Copying exactly, give the lines in the material below from the one with "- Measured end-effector" to the one with "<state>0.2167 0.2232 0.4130", ends included, and nothing besides.

DATA FOR THE TASK
┄┄┄┄┄┄

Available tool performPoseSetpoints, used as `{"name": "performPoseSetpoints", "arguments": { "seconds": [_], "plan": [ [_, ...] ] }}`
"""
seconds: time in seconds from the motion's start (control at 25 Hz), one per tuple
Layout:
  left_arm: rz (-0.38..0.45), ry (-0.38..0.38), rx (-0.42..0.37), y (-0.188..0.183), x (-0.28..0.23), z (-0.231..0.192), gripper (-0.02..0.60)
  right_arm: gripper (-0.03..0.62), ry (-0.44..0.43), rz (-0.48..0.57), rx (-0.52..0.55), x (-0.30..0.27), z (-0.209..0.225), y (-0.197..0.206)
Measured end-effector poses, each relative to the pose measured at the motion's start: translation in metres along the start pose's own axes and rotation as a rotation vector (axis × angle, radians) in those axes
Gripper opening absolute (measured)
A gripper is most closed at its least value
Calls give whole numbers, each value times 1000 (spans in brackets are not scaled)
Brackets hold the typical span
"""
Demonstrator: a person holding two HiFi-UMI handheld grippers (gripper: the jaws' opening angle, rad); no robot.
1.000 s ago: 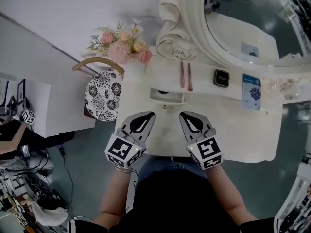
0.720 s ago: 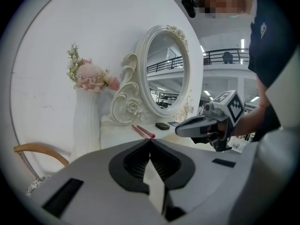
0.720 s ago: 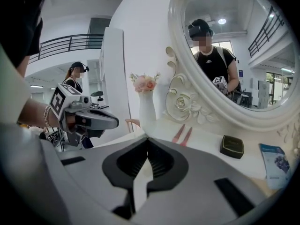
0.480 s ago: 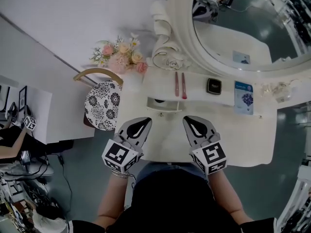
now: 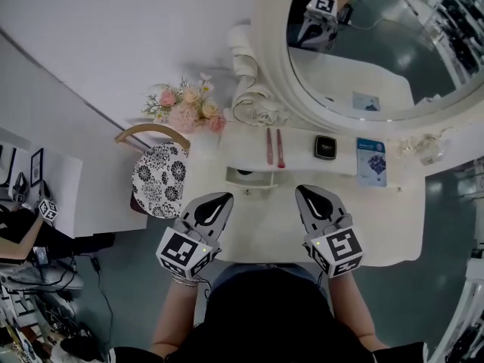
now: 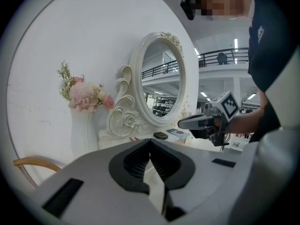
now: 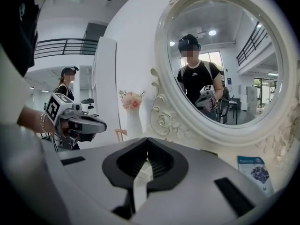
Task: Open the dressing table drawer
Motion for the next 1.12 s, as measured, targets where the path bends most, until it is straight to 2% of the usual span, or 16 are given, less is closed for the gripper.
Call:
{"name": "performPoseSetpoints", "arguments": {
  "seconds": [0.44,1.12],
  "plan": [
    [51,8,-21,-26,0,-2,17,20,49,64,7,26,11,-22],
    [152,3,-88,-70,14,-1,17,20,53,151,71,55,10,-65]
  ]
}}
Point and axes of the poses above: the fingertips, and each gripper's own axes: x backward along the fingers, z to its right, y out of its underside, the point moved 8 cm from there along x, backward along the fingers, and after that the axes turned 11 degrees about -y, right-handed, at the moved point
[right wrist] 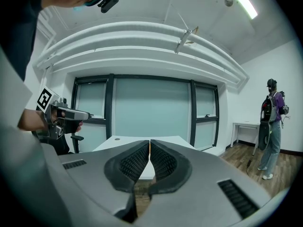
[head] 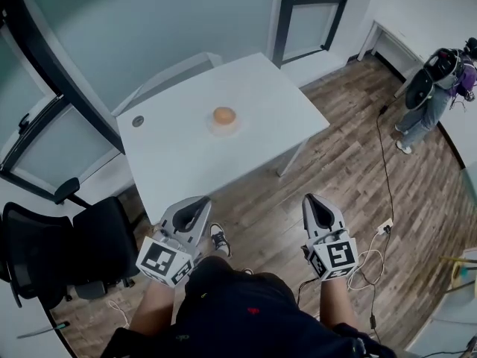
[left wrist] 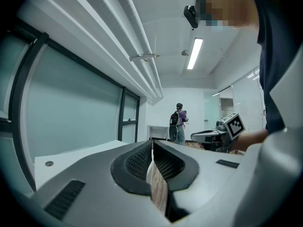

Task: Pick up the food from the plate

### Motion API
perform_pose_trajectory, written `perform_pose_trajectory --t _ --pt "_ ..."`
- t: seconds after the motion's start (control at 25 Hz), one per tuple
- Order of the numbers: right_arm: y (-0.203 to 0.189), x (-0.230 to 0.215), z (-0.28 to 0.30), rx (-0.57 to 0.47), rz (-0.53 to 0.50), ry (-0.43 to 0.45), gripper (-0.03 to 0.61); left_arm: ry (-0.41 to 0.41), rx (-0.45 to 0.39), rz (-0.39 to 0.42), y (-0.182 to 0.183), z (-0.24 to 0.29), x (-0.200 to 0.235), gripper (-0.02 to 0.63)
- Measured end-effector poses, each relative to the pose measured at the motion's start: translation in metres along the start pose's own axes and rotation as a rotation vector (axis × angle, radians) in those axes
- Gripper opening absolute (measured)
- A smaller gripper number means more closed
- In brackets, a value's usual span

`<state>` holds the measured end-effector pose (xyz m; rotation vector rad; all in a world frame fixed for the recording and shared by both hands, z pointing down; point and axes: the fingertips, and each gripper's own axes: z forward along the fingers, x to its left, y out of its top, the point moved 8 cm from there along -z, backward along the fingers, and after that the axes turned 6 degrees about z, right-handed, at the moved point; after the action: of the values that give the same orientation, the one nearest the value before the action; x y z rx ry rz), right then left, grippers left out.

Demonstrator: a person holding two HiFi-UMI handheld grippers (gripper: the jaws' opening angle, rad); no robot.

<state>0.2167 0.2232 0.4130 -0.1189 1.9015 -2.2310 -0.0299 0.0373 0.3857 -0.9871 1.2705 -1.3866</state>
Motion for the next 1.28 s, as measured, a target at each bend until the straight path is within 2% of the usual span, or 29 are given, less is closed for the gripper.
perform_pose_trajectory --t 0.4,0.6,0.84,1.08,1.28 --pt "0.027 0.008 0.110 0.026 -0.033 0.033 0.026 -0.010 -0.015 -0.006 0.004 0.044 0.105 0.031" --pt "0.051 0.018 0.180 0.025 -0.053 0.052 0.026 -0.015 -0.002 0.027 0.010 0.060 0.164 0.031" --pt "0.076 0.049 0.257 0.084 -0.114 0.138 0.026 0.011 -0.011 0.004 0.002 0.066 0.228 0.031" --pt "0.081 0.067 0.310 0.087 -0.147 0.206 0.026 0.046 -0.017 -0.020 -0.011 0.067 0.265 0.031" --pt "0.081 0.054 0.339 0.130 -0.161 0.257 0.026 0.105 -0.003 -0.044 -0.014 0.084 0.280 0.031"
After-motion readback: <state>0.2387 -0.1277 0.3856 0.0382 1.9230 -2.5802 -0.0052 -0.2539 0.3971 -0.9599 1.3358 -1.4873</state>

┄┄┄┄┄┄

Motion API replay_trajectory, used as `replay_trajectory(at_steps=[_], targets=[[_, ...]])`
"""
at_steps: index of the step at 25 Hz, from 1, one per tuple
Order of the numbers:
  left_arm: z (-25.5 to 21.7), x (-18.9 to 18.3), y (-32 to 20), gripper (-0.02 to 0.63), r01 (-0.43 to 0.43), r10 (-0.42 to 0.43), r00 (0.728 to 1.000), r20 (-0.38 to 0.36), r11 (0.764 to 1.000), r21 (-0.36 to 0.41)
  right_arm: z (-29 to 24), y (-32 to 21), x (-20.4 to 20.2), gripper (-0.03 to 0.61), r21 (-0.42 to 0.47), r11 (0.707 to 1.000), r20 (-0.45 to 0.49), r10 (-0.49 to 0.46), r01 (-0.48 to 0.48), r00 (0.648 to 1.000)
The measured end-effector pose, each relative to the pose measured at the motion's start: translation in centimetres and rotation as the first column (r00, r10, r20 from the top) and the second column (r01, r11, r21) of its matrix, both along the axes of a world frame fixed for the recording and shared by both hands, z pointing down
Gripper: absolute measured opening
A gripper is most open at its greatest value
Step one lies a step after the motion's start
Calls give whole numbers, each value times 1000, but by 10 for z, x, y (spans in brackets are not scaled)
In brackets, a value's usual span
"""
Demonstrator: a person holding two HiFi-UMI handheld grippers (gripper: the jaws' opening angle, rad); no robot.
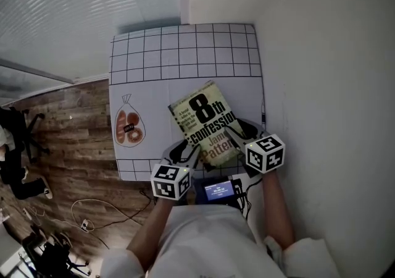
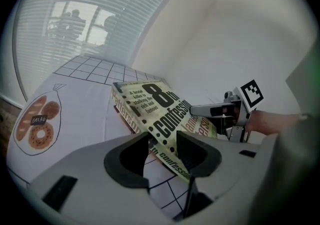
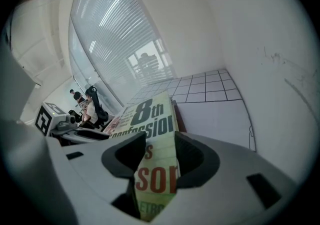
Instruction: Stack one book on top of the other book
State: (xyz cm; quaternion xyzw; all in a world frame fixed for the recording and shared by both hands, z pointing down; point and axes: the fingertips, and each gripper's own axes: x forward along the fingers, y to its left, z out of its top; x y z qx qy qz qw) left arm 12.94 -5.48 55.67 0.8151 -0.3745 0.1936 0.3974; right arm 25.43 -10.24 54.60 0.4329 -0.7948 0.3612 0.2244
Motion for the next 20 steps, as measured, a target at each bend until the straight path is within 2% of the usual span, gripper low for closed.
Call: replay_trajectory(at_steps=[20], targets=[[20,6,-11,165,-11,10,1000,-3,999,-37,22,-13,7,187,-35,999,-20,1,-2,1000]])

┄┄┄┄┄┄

WRITTEN SOLUTION
- Measured end-effector poses, each relative to the pose measured at the motion's start: translation in metres along the start pose's own axes and rotation as a rotation vector (axis × angle, radians) in those axes
- Gripper opening absolute (measured)
- A smaller gripper number means more closed
- In brackets, a value's usual span

`<state>` holds the measured end-effector pose (xyz m; rotation vector rad; all in a world frame fixed for the recording and shared by both hands, z pointing down; point and axes: the fingertips, and each gripper's own axes: z forward along the fingers, x to its left, y out of its top, the point moved 8 cm from there along -z, backward along the fingers, and after that the axes turned 6 degrees about z, right-handed, at the moved point; after the action: of the values that give the same orientation, the one nearest the value before the action; x y z rx ry rz), right then left, grippers left out.

Demonstrator: a person holding two HiFi-UMI handheld grippers (gripper: the jaws' opening angle, rad); no robot.

<state>0.2167 0.2232 0.4130 -0.1189 1.9015 -2.2310 -0.0299 0.0373 0.3857 -0.9871 1.2705 -1.3866</state>

That finishes the exercise.